问题描述:

I have a dataset which is comprised of various values concerning auto_sales in the USA.

I'm trying to predict the auto_sales for October 2010 using a simple OLS regression.

df2 = pd.read_csv('Paul_data/question12_prediction_data.csv')

window_size = 7 #-1 due to zero-indexing of array

window = df2.ix[0:window_size,:]

print window

result = sm.ols(formula="log_sales ~ log_sales_l2 + vehicleshopping_l2 + vehiclebrand_l2 + actual_sales_edmunds_l1 + isSummer + isWinter", data=df2).fit()

print result.predict()[df2[(df2.month == 10) & (df2.year == 2015)].index[0]]
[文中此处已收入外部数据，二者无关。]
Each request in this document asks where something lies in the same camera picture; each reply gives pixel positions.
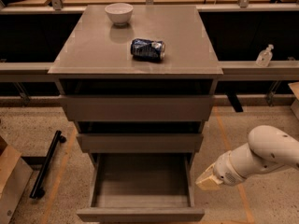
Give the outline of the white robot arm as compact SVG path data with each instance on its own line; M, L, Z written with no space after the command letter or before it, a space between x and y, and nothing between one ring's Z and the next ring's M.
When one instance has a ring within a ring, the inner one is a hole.
M299 169L299 142L276 127L261 125L249 132L246 144L220 155L195 184L201 190L217 190L289 167Z

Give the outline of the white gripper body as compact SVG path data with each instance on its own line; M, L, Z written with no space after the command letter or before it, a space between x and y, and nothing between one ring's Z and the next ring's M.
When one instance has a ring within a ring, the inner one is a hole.
M227 151L217 158L214 163L213 172L223 185L235 186L245 181L245 178L232 165L231 151Z

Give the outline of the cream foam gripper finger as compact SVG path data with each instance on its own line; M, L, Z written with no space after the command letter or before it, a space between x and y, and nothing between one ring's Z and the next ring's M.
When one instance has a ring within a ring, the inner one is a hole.
M196 180L195 184L201 190L218 190L222 181L214 174L214 164L211 164Z

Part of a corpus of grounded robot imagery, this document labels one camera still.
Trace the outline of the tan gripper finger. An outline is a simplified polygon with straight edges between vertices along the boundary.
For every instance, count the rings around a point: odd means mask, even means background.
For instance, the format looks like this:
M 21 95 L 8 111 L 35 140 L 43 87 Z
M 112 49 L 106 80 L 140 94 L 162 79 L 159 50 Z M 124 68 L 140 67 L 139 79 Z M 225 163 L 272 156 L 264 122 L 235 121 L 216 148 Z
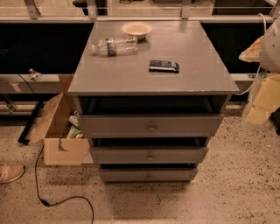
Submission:
M 244 109 L 244 122 L 262 125 L 280 108 L 280 74 L 272 74 L 253 81 L 248 104 Z
M 259 62 L 262 41 L 263 41 L 263 36 L 258 38 L 249 48 L 247 48 L 245 51 L 243 51 L 239 55 L 239 60 L 242 60 L 245 62 Z

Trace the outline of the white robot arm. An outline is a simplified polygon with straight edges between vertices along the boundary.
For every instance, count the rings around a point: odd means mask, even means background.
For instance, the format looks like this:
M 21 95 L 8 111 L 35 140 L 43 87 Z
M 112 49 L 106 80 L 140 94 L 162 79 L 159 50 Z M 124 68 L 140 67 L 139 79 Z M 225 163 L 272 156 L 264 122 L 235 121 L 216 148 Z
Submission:
M 269 72 L 266 78 L 256 78 L 249 91 L 248 104 L 243 111 L 245 123 L 262 125 L 280 108 L 280 17 L 239 59 L 259 62 Z

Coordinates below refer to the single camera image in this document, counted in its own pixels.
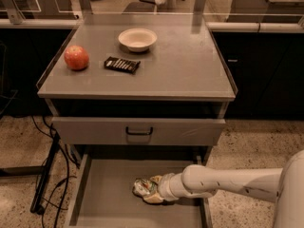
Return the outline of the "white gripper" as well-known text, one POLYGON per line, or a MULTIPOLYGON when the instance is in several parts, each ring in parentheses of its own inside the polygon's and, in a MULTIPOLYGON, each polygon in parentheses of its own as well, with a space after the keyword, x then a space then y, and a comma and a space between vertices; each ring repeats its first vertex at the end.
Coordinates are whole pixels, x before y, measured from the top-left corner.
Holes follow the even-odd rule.
POLYGON ((164 200, 173 201, 179 198, 185 198, 187 190, 182 181, 181 174, 157 175, 150 178, 153 182, 158 183, 158 192, 143 197, 143 200, 149 204, 161 204, 164 200))

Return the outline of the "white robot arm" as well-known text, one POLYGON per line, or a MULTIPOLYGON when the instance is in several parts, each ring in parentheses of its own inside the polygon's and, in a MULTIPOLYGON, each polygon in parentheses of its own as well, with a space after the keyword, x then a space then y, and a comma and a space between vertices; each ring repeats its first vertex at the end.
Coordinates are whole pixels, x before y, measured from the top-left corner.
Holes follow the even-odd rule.
POLYGON ((304 228, 304 151, 282 168, 216 170, 192 164, 179 174, 143 180, 139 193, 148 203, 162 203, 208 198, 218 190, 272 202, 273 228, 304 228))

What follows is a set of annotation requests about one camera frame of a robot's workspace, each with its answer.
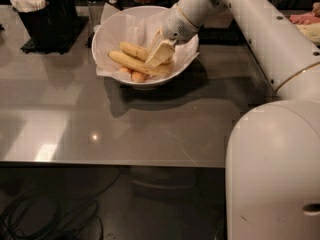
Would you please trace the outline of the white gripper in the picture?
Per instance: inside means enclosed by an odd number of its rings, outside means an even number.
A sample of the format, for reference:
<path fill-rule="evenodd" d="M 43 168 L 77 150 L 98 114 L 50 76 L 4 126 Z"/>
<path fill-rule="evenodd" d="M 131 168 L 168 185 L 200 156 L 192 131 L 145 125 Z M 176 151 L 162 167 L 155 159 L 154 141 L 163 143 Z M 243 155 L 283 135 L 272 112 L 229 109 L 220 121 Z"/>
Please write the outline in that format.
<path fill-rule="evenodd" d="M 150 51 L 145 64 L 149 68 L 156 68 L 175 53 L 175 42 L 188 42 L 199 31 L 185 16 L 181 8 L 174 4 L 163 22 L 154 34 L 148 49 Z"/>

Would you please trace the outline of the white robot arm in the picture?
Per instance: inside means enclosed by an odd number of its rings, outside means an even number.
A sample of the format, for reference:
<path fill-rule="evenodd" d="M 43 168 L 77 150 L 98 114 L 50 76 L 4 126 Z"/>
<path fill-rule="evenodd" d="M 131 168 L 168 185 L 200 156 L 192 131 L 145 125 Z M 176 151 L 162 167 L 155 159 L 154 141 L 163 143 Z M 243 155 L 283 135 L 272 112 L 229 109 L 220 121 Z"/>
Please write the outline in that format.
<path fill-rule="evenodd" d="M 228 8 L 268 82 L 264 103 L 244 114 L 225 162 L 228 240 L 320 240 L 320 57 L 268 0 L 179 0 L 151 43 L 189 41 Z"/>

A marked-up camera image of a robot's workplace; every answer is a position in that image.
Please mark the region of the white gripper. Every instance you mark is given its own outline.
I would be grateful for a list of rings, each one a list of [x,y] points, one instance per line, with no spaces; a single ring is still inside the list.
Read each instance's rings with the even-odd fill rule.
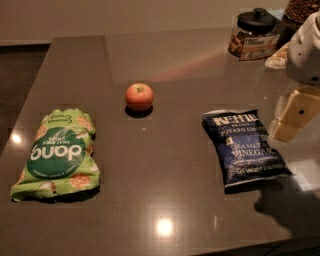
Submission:
[[[286,71],[292,80],[307,85],[282,93],[277,101],[269,133],[282,142],[291,141],[320,112],[320,40],[316,33],[292,38]]]

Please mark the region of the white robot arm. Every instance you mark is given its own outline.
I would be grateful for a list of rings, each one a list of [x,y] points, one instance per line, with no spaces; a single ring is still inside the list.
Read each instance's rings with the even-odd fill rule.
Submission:
[[[311,14],[287,44],[285,70],[297,87],[279,97],[269,134],[289,142],[320,112],[320,12]]]

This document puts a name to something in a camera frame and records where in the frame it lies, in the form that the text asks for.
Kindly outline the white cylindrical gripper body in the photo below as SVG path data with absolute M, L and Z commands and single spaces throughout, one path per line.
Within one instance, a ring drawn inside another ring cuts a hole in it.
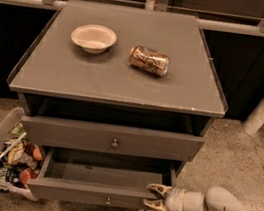
M 173 187 L 164 199 L 166 211 L 204 211 L 204 195 Z

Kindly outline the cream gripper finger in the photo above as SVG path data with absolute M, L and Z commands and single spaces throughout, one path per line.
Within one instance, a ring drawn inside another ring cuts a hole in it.
M 171 186 L 165 186 L 165 185 L 160 185 L 160 184 L 148 184 L 146 185 L 146 188 L 150 191 L 153 192 L 154 194 L 159 194 L 162 198 L 167 197 L 167 194 L 171 190 Z
M 156 200 L 153 200 L 153 199 L 152 200 L 149 200 L 149 199 L 145 198 L 143 200 L 143 203 L 147 207 L 151 208 L 154 211 L 166 211 L 166 207 L 165 207 L 165 204 L 164 204 L 164 200 L 163 199 L 160 199 L 160 200 L 158 200 L 158 199 L 156 199 Z

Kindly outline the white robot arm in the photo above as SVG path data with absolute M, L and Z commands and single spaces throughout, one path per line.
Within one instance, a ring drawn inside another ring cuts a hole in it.
M 250 211 L 223 187 L 214 186 L 206 193 L 154 183 L 146 188 L 160 196 L 143 201 L 146 207 L 155 211 Z

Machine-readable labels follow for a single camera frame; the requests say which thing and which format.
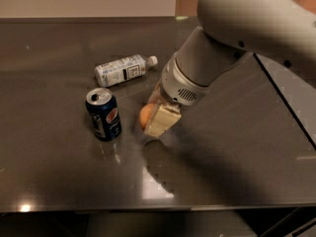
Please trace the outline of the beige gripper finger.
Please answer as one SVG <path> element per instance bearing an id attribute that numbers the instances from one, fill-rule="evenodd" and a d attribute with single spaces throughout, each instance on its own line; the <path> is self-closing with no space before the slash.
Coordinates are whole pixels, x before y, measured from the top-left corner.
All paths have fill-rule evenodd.
<path id="1" fill-rule="evenodd" d="M 180 118 L 181 112 L 178 105 L 169 103 L 155 104 L 151 118 L 149 119 L 144 133 L 152 137 L 159 137 L 171 128 Z"/>
<path id="2" fill-rule="evenodd" d="M 161 96 L 161 83 L 158 82 L 155 88 L 153 89 L 151 95 L 149 96 L 147 103 L 157 104 L 157 103 L 162 103 L 162 102 L 163 102 L 163 98 Z"/>

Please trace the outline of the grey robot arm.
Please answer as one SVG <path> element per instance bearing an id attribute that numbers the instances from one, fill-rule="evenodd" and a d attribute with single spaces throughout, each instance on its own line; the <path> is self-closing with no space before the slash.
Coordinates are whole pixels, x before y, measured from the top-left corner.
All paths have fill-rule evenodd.
<path id="1" fill-rule="evenodd" d="M 198 26 L 164 66 L 142 110 L 145 134 L 159 137 L 196 105 L 210 84 L 252 53 L 315 85 L 315 15 L 292 0 L 198 0 Z"/>

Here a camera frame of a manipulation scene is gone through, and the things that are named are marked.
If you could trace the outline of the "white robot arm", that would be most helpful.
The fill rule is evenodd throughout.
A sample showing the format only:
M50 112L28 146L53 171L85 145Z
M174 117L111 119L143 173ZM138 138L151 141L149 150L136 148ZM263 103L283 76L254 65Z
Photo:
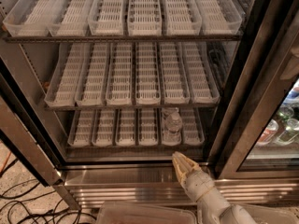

window is the following data:

year month auto_sales log_sales log_sales_l1 log_sales_l2 \

0 2015 3 83352 11.330828 11.294807 11.317823

1 2015 4 83871 11.337035 11.330828 11.294807

2 2015 5 85489 11.356143 11.337035 11.330828

3 2015 6 84123 11.340035 11.356143 11.337035

4 2015 7 85320 11.354164 11.340035 11.356143

5 2015 8 NaN NaN 11.354164 11.340035

6 2015 9 NaN NaN NaN 11.354164

7 2015 10 NaN NaN NaN NaN

log_sales_l3 GT_vehicleshopping GT_vehiclemaintenance GT_suvs \

0 11.313523 0.1320 0.694 0.0680

1 11.317823 0.1150 0.745 0.0525

2 11.294807 0.1060 0.754 0.0560

3 11.330828 0.0950 0.785 0.0550

4 11.337035 0.1025 0.870 0.1075

5 11.356143 0.1140 0.794 0.1240

6 11.340035 NaN NaN NaN

7 NaN NaN NaN NaN

... vansminivans_l2 isWinter isSummer vehiclebrands \

0 ... 0.0900 1 0 0.08

1 ... 0.1250 0 0 0.09

2 ... 0.1580 0 0 0.09

3 ... 0.1750 0 1 0.12

4 ... 0.1920 0 1 0.17

5 ... 0.2100 0 1 NaN

6 ... 0.2175 0 0 NaN

7 ... NaN NaN NaN NaN

vehiclebrand_l1 vehiclebrand_l2 actual_sales_edmunds edmund_forecast \

0 0.05 0.03 1542841 1522881

1 0.08 0.05 1451790 1464176

2 0.09 0.08 1631234 1591221

3 0.09 0.09 1473142 1484487

4 0.12 0.09 1507643 1478025

5 0.17 0.12 1573573 1538958

6 NaN 0.17 NaN NaN

7 NaN NaN NaN NaN

actual_sales_edmunds_l1 edmund_forecast_l1

0 1255458 1285019

1 1542841 1522881

2 1451790 1464176

3 1631234 1591221

4 1473142 1484487

5 1507643 1478025

6 1573573 1538958

7 NaN NaN

[8 rows x 32 columns]

However I get the following error:


IndexError Traceback (most recent call last)

<ipython-input-83-16bf72335e7f> in <module>()

5

6 result = sm.ols(formula="log_sales ~ log_sales_l2 + vehicleshopping_l2 + vehiclebrand_l2 + actual_sales_edmunds_l1 + isSummer + isWinter", data=df2).fit()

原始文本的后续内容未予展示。